These rules work for my experiment. Except rule two, which I counter as described above. I will show the reader the town of my childhood and the way the unchartered outback encroaches its boundaries. I will avoid all eight forbidden words and their contractions. I will describe one place at a single point in time using dynamic action words and I will relay these memories as feelings, sounds, smells and sights in my text, not intellectual musings. To these rules I add — no invisible observer.

  Experiments and results


At first, writing without any tenses of the verb ‘to be’ [See Endnote 3] induces migraine. The discipline requires one to labour over every word in every sentence. But this reveals the frequency of the use of these abstractions in our vernacular. For instance, the statement, ‘Suzy is beautiful’ assumes that we all agree on an objective beauty. As soon as you write the sentence Suzy is beautiful you have committed the writerly sin of surmising a subjective abstraction, by not describing Suzy and letting the reader decide. Describe Suzy’s beauty, distinguish opinion from fact … even if we don’t agree on what constitutes beauty, make the reader see her anyway. Then, if the reader doesn’t agree, at least we have an understanding of the Main Character’s aesthetic principles.


As an added bonus writing in E-Prime removes the passive voice from your prose, often too well. Characters become responsible for their actions. This can present some problems. An example: early on in my story I recall: ‘My father ran over my mother with a tractor’ (Frazer 2013). Present tense, passive voice eradicated … Dad sounds like a villain. After sourcing every available piece of literature about E-Prime I found that Bourland himself had encountered this when he noted:


While statistically E-Prime only makes trivial changes relative to the English lexicon, it does affect the syntax. Even this effect, however, does not seem as severe as it might appear. This unexpected lack of severity proceeds from the well-known ‘richness’ of the English language, which provides a wealth of linking verbs (become, seem, appear, verbs related to the senses), apposition, etc., that can take over most of our habitual applications of to be. On the other hand, E-Prime does admittedly entail the necessity of expressing the progressive aspect by using ‘…continues to…’ and it makes use of the passive voice difficult or even impossible. (Bourland 1989: 103)
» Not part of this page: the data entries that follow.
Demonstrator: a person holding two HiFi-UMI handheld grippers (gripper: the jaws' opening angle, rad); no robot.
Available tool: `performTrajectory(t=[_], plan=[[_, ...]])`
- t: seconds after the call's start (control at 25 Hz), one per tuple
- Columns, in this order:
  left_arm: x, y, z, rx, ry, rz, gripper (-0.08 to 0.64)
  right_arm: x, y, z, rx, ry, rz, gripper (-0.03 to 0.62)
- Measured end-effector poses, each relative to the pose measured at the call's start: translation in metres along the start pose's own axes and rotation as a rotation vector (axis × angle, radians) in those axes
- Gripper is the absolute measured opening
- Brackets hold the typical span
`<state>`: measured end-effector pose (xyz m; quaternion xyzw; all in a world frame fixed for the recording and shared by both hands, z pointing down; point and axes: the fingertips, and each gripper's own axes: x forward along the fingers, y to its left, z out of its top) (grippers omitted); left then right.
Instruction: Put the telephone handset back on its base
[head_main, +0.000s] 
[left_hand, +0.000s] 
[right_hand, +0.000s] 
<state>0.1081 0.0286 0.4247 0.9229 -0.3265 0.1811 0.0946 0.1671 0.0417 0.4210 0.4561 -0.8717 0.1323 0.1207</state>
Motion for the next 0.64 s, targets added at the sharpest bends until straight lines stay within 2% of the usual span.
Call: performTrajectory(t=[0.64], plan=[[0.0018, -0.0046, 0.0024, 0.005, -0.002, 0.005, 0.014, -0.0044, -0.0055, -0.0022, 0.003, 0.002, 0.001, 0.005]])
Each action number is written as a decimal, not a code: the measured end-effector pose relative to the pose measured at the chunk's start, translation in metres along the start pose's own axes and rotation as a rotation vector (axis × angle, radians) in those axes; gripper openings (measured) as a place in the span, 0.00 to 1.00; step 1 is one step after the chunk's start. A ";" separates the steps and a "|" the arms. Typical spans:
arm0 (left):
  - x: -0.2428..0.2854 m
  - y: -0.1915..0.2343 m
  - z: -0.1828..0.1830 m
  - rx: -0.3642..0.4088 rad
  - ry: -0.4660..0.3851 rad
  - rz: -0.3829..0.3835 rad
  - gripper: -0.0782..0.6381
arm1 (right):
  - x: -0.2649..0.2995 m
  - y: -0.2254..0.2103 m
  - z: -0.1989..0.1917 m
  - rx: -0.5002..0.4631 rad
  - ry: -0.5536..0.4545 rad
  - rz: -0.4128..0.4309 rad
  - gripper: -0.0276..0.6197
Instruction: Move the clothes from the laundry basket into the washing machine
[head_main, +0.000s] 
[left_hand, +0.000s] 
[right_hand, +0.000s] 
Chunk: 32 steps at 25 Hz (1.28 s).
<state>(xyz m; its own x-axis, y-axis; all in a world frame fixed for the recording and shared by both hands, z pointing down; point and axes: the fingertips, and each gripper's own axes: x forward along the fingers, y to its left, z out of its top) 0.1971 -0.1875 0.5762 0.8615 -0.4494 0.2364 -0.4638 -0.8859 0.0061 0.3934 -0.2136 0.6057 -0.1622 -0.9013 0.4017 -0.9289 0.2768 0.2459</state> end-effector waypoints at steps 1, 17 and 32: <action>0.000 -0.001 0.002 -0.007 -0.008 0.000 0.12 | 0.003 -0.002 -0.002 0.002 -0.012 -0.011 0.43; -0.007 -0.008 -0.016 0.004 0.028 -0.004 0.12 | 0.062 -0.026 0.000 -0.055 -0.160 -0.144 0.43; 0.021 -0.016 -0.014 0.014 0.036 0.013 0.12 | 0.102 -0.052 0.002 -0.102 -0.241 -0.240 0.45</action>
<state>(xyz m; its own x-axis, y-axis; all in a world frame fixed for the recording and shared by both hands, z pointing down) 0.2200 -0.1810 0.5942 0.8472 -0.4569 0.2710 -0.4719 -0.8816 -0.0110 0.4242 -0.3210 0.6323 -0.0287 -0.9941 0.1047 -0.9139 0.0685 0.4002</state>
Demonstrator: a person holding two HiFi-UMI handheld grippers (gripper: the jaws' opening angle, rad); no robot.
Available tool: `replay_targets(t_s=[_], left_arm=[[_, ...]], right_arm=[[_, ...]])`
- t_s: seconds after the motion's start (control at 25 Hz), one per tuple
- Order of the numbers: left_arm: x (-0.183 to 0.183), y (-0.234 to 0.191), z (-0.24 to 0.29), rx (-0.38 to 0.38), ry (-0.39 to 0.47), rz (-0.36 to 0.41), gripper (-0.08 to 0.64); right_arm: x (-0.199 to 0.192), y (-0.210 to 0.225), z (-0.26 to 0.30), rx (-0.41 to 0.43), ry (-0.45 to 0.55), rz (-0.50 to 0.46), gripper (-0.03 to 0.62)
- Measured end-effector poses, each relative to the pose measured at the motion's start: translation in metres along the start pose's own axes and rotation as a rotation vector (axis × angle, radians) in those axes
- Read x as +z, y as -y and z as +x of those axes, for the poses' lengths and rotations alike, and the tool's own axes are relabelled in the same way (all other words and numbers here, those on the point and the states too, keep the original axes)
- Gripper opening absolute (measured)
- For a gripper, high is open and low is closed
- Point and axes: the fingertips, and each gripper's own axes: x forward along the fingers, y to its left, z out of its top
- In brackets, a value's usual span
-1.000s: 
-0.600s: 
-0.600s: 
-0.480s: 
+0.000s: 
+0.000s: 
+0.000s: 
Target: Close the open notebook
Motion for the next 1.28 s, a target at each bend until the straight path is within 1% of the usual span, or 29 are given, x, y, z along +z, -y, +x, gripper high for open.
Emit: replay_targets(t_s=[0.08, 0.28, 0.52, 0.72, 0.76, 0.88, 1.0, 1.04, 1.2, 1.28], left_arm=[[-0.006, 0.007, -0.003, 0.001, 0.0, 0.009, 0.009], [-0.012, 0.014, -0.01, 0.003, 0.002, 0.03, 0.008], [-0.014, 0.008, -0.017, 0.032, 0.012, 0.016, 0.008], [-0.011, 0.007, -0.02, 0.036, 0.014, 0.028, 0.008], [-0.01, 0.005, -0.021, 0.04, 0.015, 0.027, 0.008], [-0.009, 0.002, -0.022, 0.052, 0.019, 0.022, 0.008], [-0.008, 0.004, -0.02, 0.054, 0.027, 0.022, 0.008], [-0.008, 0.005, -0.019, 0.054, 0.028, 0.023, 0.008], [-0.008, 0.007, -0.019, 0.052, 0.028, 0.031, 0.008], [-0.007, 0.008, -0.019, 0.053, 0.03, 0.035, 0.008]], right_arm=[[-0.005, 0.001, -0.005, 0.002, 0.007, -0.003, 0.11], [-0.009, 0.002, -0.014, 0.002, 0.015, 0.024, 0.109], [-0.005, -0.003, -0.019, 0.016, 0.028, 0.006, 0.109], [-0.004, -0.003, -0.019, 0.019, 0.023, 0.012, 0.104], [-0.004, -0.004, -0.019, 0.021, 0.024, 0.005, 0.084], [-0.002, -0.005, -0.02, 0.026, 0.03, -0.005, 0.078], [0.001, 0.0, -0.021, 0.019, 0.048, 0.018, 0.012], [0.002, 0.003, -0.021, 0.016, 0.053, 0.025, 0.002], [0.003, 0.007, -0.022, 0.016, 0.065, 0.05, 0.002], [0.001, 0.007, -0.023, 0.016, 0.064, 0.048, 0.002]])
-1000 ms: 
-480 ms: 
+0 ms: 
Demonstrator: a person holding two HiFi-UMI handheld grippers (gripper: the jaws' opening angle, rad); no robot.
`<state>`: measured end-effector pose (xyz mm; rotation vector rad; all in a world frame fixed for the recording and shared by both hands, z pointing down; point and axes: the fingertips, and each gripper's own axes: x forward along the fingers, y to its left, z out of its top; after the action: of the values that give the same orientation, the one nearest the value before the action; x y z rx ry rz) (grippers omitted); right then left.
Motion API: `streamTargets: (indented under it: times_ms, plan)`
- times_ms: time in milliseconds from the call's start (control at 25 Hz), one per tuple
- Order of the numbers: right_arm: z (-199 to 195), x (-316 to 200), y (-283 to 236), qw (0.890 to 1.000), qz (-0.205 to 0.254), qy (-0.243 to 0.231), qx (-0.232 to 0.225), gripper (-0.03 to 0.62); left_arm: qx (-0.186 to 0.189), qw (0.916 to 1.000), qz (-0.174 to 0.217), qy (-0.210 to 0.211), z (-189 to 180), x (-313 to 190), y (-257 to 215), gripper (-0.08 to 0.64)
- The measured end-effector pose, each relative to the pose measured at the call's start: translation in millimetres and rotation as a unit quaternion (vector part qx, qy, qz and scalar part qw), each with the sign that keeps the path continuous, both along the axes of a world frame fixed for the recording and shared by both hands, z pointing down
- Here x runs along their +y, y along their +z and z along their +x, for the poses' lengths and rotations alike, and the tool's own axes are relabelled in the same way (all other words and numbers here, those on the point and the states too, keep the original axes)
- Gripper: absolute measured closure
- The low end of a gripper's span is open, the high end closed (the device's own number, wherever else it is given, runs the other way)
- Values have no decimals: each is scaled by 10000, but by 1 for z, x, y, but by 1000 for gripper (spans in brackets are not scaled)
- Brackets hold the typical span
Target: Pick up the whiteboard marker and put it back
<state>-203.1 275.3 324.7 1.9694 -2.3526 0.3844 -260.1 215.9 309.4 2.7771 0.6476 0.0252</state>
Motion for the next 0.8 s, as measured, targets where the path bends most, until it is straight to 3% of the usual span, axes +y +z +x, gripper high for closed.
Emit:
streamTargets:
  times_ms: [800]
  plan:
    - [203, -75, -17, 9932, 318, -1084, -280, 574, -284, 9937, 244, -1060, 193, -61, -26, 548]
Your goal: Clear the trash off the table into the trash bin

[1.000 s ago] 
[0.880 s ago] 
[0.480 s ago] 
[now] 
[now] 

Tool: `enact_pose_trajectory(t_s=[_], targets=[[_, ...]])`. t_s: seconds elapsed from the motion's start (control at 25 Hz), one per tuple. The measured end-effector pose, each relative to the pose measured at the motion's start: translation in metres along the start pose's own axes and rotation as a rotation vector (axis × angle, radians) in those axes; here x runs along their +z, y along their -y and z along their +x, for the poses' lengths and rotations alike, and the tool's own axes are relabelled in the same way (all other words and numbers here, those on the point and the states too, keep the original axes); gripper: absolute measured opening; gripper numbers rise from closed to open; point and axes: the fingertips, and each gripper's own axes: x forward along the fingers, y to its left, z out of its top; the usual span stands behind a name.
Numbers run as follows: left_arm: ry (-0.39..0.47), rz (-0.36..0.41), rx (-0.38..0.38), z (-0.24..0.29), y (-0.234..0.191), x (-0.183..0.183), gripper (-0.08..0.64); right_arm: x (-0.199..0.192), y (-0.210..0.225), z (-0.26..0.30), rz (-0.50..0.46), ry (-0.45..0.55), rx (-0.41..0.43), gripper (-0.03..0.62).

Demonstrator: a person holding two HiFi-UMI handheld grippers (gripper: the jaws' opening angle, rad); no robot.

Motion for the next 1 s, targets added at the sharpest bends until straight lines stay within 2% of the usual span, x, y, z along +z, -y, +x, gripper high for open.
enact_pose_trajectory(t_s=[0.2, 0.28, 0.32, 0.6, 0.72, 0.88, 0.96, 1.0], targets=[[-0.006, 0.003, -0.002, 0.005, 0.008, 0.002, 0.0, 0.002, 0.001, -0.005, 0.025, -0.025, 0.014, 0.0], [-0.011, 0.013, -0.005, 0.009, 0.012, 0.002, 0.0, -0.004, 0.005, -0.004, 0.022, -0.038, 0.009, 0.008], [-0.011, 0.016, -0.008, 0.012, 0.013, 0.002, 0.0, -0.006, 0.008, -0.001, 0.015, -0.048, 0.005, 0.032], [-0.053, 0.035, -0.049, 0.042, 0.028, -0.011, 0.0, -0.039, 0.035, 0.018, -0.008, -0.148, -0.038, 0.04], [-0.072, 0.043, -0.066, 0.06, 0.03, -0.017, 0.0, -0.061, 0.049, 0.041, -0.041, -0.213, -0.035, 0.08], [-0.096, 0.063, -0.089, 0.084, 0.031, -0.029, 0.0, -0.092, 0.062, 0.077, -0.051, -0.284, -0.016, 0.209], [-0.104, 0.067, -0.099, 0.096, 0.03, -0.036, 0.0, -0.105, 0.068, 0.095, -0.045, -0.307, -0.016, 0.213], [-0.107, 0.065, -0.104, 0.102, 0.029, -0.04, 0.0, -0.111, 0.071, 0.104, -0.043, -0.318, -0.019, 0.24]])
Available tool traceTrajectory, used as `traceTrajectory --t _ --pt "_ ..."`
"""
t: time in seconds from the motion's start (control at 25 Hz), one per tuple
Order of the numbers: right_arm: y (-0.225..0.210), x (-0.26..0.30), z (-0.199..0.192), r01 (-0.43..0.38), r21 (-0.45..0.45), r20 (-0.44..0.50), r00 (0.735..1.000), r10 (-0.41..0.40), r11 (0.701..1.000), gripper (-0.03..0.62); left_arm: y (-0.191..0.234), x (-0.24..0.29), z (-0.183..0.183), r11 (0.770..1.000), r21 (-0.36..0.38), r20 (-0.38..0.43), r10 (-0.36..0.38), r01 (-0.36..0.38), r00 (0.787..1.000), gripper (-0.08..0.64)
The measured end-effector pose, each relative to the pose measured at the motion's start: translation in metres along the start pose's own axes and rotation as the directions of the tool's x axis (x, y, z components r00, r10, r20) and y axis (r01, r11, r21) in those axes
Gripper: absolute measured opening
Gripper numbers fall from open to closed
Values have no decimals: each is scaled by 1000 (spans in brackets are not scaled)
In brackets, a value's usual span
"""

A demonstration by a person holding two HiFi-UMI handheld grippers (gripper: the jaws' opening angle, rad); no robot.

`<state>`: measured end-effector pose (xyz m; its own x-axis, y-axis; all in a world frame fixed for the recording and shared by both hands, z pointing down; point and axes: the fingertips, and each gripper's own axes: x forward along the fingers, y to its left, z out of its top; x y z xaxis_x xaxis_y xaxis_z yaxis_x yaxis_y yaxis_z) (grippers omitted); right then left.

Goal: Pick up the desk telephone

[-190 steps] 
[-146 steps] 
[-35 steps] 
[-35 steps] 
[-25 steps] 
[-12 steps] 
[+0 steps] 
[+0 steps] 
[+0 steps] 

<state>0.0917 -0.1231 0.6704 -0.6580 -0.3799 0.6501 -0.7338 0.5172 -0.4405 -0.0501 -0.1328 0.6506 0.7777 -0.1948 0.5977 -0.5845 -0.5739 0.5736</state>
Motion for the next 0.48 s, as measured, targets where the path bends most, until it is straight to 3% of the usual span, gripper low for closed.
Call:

There are 1,025,109 words in the English Language (Global Language Monitor 2014) and we only remove eight in this experiment (plus contractions). The proliferation of assumed or glossed over detail is certainly rewarding to write and read. But the total absence of a passive voice presents a very unique stumbling block. Unfortunately Bourland does not offer a solution to this problem. It took me six months to produce 18,000 words written exclusively in E-Prime.


I labored with the experiment and the research and found an article written by Bourland titled ‘E-Prime: Speaking Crisply’ (Bourland 1996). Bourland developed a definitional semantic equation, what he called the ‘Crispness Index’ (C.I. = Number of E-Prime Sentences/Total Number of Sentences). Using this index he analyzed dozens of texts ranging from books sourced in bookstores after asking the manager to tell him ‘what single book in his store he considered most poorly written’ to the works of Hemingway, Margaret Mitchell’s Gone With the Wind and the writings of Korzybski himself.


Bourland concluded ‘… one can say that professional writers of fiction, whose work has received the attention of professional editors, tend to use a form of the verb to be in about half of their sentences’ (Bourland 1996: 203). After analyzing my text and removing a few slip-ups of the word ‘ain’t’, which, although a non-standard dialect, simply replaces am or isn’t, my first 20,000 words obtained a C.I. score of one to one. Excited by the way my text read, I employed a retired academic and widely published author who now offers professional editing and manuscript assessment services.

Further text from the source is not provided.